By now we should all be familiar with the tragedy cycle on social media. Lord knows we’ve gone through it enough over the last few years. Something terrible happens, we collectively spend about 3 seconds in shock over it and then come to the countless memes, articles, and status updates geared towards using the tragedy to promote a political agenda.
There’s no one side to blame. The Left does it. The Right does it. The centrists and the apolitical get in on the action too, if only because they don’t want to feel left out.
It never fails. Before the bodies are cold, the entire world does its level best to distill the root cause into a few easily digestible sentences that line up perfectly with their worldviews, and then they spew it out over Facebook and Twitter and probably Myspace too at this point with all the grace and dignity of dysentery.
My question is why?
You’re not actually changing anything.
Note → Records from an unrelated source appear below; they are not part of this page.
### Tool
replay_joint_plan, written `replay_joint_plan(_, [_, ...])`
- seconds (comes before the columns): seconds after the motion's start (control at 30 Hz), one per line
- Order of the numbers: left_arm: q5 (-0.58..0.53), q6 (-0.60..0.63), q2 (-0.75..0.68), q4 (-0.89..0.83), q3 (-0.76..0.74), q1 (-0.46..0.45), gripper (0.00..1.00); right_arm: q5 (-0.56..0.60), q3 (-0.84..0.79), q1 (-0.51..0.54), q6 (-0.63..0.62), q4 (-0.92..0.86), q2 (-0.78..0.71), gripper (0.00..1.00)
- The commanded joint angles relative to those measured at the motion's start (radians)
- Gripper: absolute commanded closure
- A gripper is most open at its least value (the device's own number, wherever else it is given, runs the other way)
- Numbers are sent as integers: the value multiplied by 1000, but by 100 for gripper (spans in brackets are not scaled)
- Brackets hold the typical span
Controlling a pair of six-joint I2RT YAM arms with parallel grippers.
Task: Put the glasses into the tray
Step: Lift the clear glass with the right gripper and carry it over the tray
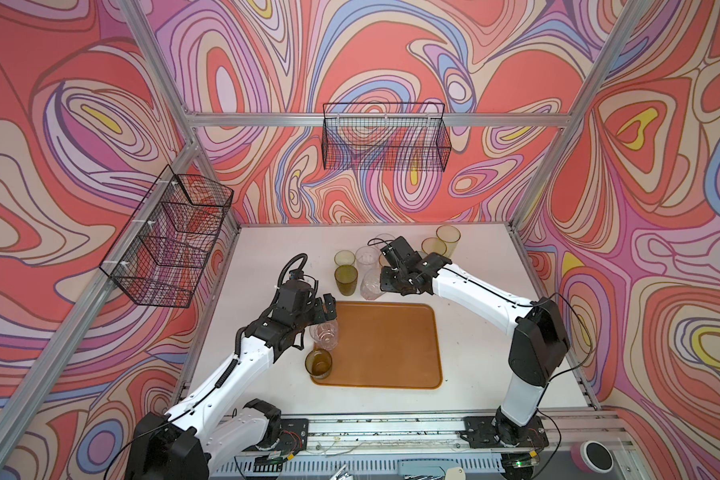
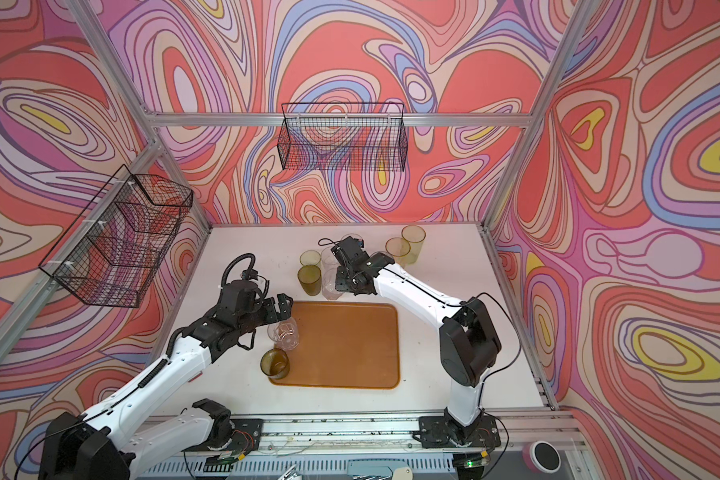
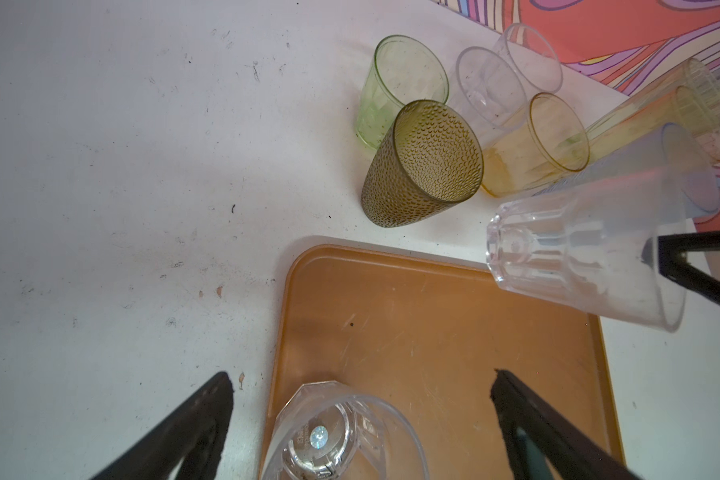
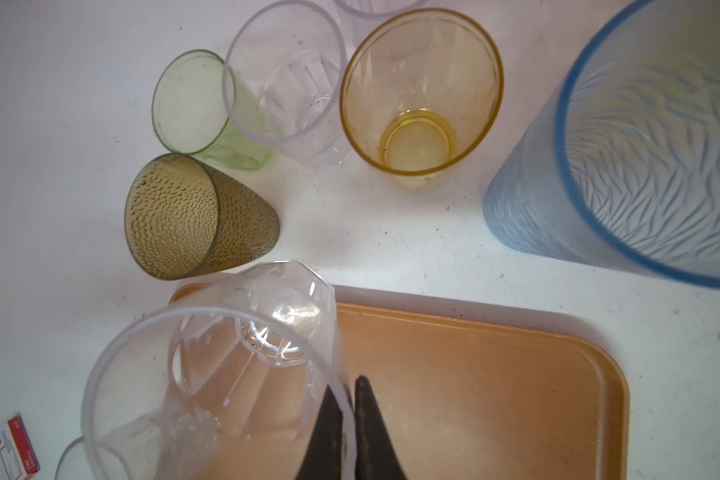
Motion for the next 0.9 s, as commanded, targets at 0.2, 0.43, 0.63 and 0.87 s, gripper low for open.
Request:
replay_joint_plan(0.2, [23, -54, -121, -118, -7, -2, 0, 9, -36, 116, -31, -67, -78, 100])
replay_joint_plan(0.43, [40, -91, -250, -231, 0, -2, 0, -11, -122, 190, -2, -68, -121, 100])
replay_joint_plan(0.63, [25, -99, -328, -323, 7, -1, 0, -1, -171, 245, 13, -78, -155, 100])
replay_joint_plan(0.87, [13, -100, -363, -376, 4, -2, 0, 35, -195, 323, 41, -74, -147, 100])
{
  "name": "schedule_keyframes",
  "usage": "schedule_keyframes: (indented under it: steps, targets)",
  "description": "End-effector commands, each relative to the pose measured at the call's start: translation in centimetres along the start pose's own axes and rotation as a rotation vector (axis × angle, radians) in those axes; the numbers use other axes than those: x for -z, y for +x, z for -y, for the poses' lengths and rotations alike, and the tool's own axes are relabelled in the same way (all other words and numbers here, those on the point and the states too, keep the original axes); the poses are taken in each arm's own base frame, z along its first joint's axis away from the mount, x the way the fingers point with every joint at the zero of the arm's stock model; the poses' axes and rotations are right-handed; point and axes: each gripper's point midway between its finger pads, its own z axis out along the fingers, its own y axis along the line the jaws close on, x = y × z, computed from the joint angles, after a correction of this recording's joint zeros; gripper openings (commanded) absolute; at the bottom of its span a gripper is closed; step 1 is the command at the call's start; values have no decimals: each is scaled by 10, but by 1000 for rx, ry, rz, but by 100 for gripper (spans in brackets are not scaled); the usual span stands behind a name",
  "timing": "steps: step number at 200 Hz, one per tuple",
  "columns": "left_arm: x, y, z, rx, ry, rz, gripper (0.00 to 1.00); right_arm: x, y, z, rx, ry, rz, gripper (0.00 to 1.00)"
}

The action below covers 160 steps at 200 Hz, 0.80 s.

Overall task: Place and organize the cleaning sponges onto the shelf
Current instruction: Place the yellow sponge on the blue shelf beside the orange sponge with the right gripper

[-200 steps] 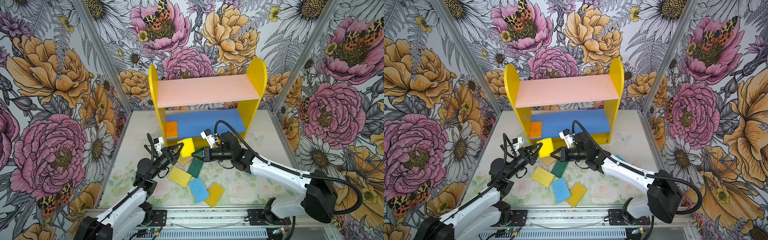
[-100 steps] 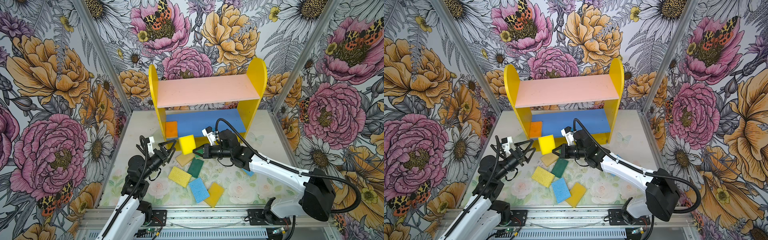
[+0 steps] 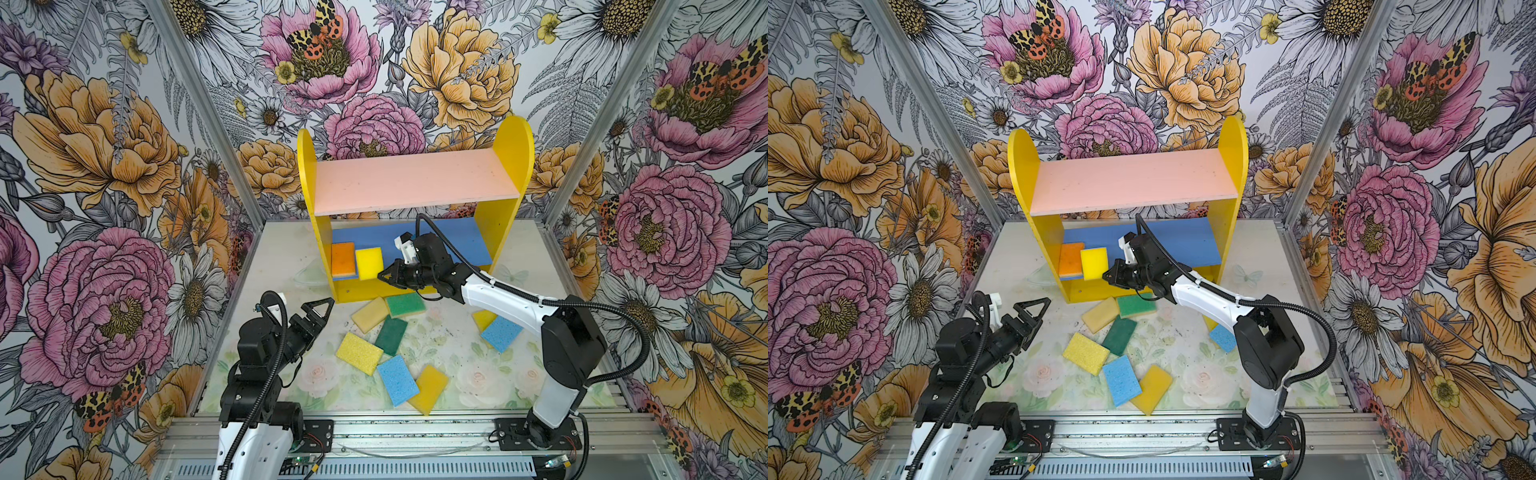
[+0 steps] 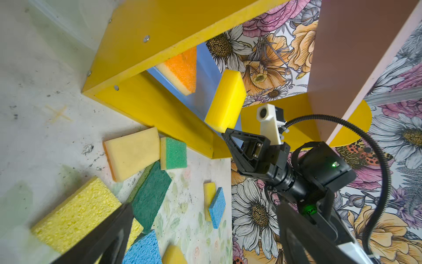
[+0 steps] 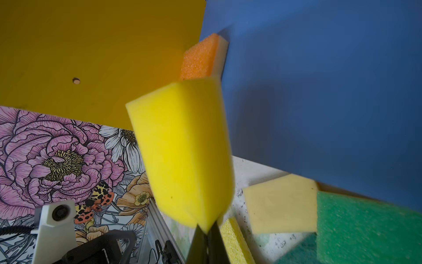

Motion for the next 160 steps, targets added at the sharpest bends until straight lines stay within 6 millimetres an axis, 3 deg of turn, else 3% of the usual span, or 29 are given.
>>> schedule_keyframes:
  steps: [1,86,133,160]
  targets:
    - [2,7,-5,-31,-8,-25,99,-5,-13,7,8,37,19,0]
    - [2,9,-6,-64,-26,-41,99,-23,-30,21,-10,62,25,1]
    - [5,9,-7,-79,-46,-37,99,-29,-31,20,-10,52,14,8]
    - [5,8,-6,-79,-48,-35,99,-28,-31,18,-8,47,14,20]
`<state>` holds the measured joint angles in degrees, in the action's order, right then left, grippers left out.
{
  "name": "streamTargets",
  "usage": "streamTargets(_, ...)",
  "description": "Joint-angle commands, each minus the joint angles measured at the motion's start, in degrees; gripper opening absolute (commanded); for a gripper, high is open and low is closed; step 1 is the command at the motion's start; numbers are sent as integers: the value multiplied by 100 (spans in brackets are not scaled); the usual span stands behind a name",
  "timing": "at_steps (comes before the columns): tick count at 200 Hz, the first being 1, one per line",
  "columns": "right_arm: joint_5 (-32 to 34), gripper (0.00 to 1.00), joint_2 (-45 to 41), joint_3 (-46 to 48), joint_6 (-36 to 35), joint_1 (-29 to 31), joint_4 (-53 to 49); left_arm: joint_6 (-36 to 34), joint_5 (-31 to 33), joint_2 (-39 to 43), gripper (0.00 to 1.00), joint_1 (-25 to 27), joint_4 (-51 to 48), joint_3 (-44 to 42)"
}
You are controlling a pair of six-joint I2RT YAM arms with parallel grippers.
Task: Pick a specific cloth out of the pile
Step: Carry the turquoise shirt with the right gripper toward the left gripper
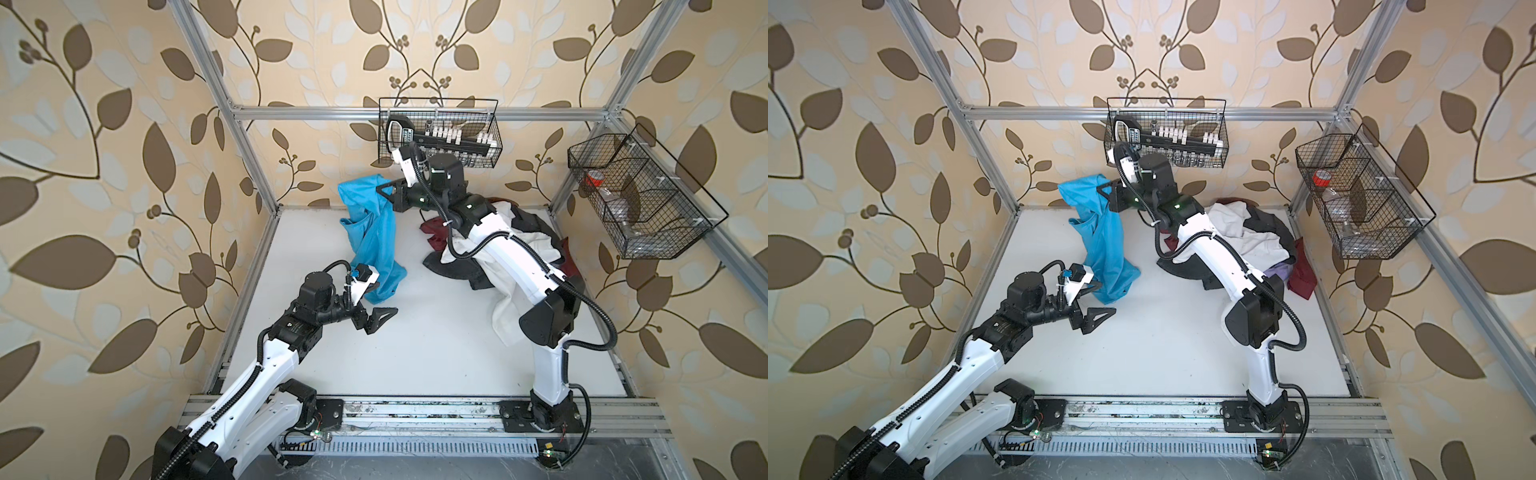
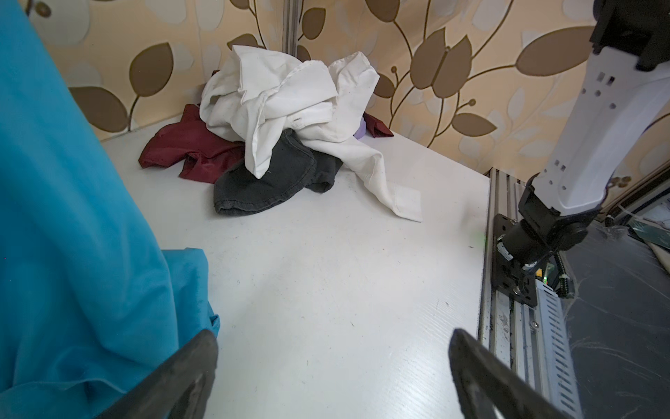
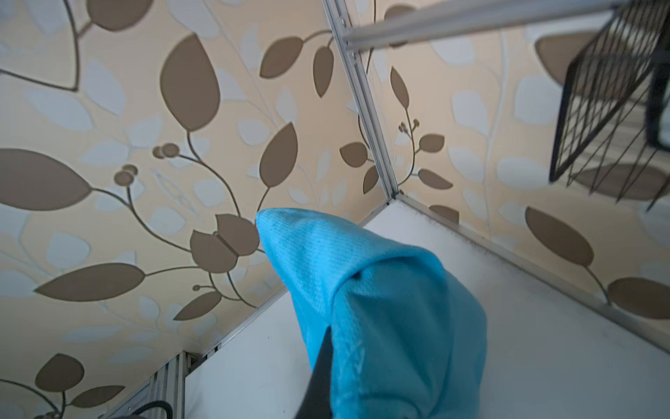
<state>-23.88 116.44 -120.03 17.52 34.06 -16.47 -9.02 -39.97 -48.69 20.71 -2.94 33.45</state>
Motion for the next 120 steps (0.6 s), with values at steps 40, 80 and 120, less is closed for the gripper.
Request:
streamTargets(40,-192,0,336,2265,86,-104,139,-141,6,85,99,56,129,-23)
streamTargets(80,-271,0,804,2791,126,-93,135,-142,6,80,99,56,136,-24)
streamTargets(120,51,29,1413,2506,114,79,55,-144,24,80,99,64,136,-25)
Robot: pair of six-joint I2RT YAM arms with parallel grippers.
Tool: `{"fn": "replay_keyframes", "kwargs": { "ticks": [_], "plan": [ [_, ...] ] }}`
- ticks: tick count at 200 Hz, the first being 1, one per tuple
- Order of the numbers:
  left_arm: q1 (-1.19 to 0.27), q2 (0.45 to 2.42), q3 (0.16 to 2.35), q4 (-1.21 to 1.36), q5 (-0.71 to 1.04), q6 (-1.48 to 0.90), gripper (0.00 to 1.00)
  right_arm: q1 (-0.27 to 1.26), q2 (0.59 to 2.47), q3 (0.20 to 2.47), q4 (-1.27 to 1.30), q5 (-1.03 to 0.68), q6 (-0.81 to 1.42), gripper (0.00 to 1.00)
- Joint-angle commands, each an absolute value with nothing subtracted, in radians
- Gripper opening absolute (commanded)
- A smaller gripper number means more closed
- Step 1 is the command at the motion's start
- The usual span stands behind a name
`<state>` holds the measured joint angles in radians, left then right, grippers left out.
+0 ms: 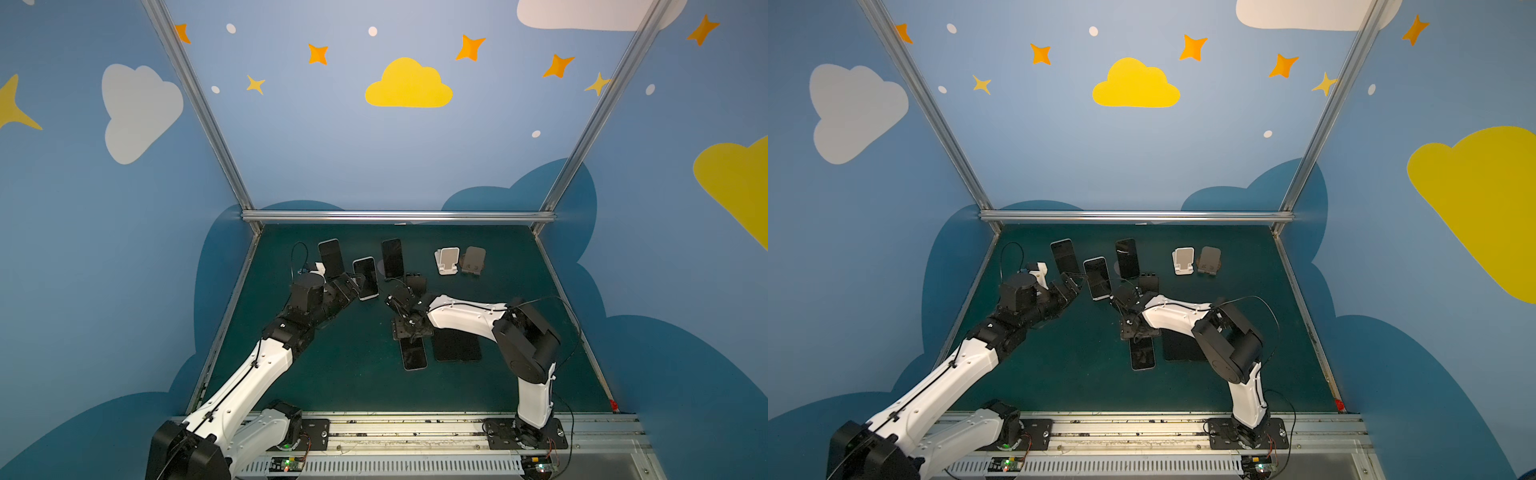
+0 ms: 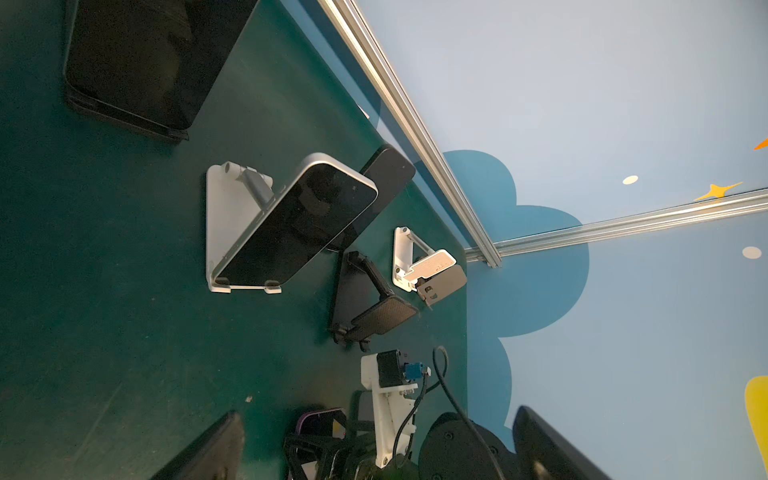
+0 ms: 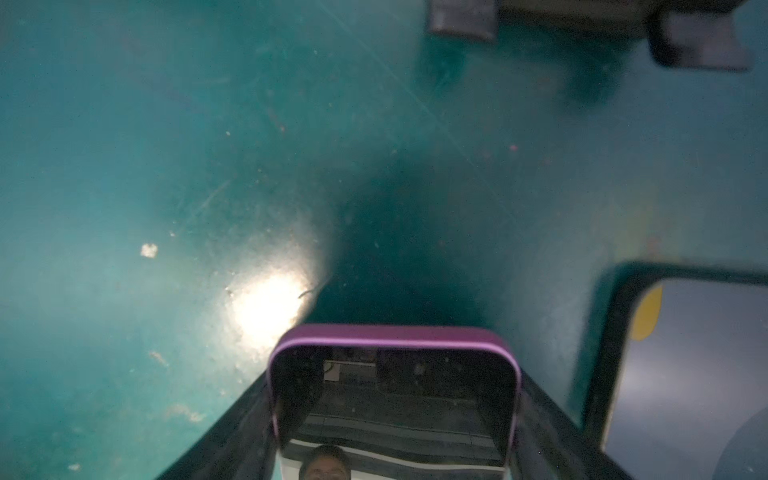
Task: Remove the phone from the phone stand
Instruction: 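Lay the purple-edged phone flat on the table with the right gripper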
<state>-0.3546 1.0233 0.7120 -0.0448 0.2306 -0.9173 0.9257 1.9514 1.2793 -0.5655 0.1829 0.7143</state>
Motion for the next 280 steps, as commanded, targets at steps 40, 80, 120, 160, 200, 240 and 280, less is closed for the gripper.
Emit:
{"fn": "replay_keyframes", "kwargs": {
  "ticks": [40,80,120,160,200,240,280],
  "plan": [
    [-0.356,1.02,0.716,-0.041,0.228,-0.908,1.0,0.898,2.041,1.2,-0.546,0.168,0.711,0.75],
    [-0.357,1.022,0.717,-0.04,0.227,-0.908,1.0,0.883,2.005,1.172,-0.525,0.159,0.693,0.77],
    [-0.356,1.021,0.718,-0.044,0.222,-0.907,1.0,0.882,2.026,1.197,-0.535,0.162,0.697,0.76],
    [-0.356,1.015,0.715,-0.044,0.222,-0.908,1.0,0.899,2.065,1.266,-0.639,0.262,0.719,0.76],
    [-0.356,1.016,0.718,-0.043,0.231,-0.913,1.0,0.918,2.106,1.313,-0.68,0.294,0.729,0.76],
    [-0.357,1.011,0.716,-0.04,0.232,-0.914,1.0,0.917,2.127,1.351,-0.712,0.25,0.663,0.77],
    [-0.356,1.009,0.716,-0.04,0.234,-0.916,1.0,0.905,2.187,1.402,-0.793,0.223,0.626,0.78]
  ]
}}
The world isn’t suddenly going to fix itself because you hit the share button. No amount of sick memes or celebrity tweets written by underpaid interns are going to bring the dead back to life.
You’re just pissing into the wind at this point.
Does it make you feel better?
Coping with tragedy is hard, I get it. Even when it goes down half a world away, the 24 hours news cycle built on sensationalism does its level best to smack us in the face with it every chance it gets. Dead kids equal ratings, and you best believe they’re gonna milk every last corpse for all it’s worth.
It’s hard to ignore something like that, but even harder to accept the fact that there’s nothing you can do to change it. We’re not equipped to accept the fact that we’re truly powerless in the face of random violence.
Oh, sure, someone might be able to fix things, but it’s probably not you. You’re a nobody, just like me. Our voice only really counts during election time, and by that point, we’ve been bought and paid for a thousand times over to make sure we make the Right Choice. And just as soon as we cast our ballots, we go back to being nameless, faceless, powerless, while the people with real power go back to holding onto it as tightly as they can.
Does the share button make you feel powerful? Sure they’re someone else’s words, but it’s like they know what you’re thinking. You’re mad, dammit, and this meme will let everyone know just how mad you are.
Suddenly, the likes start coming in. You’re not alone. Other people feel the same way, and they want to let everyone know too. Your collective voices gather into a scream millions-strong as you blast borrowed words across the face of the Internet.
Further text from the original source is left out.